Downsizing to a condo or apartment is not easy. Along with all the physical work and emotional stress that comes with moving into smaller living quarters, trading in a backyard of greenery for a concrete slab may leave lifelong gardeners feeling apprehensive. The good news is that you don’t have to give up gardening when transitioning to a condo because this popular hobby can be practiced almost anywhere with a little planning, the proper plants, and a few creative containers. Following are three container gardening ideas suitable for growing on balconies and terraces:

Fragrant container gardens

Flowers may look pretty, but they also smell good, and there is no better way to appreciate their delicious fragrance than up close. Plant scents go unnoticed in large landscapes with open spaces where wind gusts blow them away. Not so in the smaller confines of a balcony where even subtle floral aromas are captured and concentrated.

On a sunny balcony, herbs like lavender, rosemary, oregano, thyme, and basils grow effortlessly and will release aromatic oils when a hand brushes across their foliage, which adds to the overall sensory experience. Planted individually in simple pots or together in large, stylish containers, herbs’ neutral palette pairs well with more vibrantly-coloured, fragrant annuals such as petunias, dianthus, or dark purple heliotrope.

Blooms of fragrant tropical favourites jasmine and citrus thrive in sheltered sites, while potted bulbs of muscari and hyacinths offer colour and scent in spring and, when grown up high, are safe from squirrels.

For spaces with less sun, pot up mints, annual nicotiana and perennials like hosta plantaginea, whose white, trumpet-shaped flowers will perfume the air once they emerge in late summer, even attracting hummingbirds to quiet balconies on lower levels.

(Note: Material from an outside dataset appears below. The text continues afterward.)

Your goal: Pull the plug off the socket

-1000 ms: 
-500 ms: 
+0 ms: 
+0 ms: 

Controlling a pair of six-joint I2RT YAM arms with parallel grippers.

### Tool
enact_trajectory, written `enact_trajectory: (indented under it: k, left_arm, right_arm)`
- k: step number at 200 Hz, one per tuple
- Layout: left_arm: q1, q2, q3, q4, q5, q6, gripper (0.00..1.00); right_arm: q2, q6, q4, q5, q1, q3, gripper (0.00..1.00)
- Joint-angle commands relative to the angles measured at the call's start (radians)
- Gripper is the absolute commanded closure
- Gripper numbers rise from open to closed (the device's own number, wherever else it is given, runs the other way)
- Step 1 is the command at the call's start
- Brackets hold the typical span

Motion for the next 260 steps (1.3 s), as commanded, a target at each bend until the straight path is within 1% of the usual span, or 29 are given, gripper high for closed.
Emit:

Use the ‘less is more’ rule when choosing fragrant plants: too many scents in a small space can be overwhelming, but just the right amount can transform your balcony garden from ordinary to sublime.

Succulent success

Sunshiny terraces are nice, but what to plant when there’s too much of a good thing? Extreme temperatures up high wreck havoc with plants: excessive wind and sun dry plants and burn or tatter foliage making traditional flowers challenging to grow.

Tough, low-maintenance succulents are just the ticket. Because they hold water in their leaves, succulents such as sedums, echeverias, and aloe for instance, can go without watering for long periods, often weeks, so you are not a slave to the watering can. Also, succulents have lovely sculptural and textural forms that look attractive as centrepieces in wide earthenware pots, mulched with pea gravel.

Water gardens

A water garden on a balcony? Why not? It doesn’t require much space and is not as complicated as it seems. Select a container that holds water, deep enough for the marginal plants you want to grow, dwarf papyrus and water lilies, for example. To this add floating plants like water hyacinth, an oxygenating plant (which remains underwater) and even small fish to create an ecosystem that practically takes care of itself and a unique, cool balcony retreat.

These are just a sampling of the container style possibilities; you need not limit yourself to just one. But before plant shopping, carefully assess your new outdoor space for sunlight patterns and shade cast by nearby buildings and trees, wind levels, views and if necessary, call in a professional for guidance. Don’t deprive yourself of a garden just because you no longer have a yard. The advantage of downsizing is the extra time you will have to enjoy relaxing in your garden rather than working in it.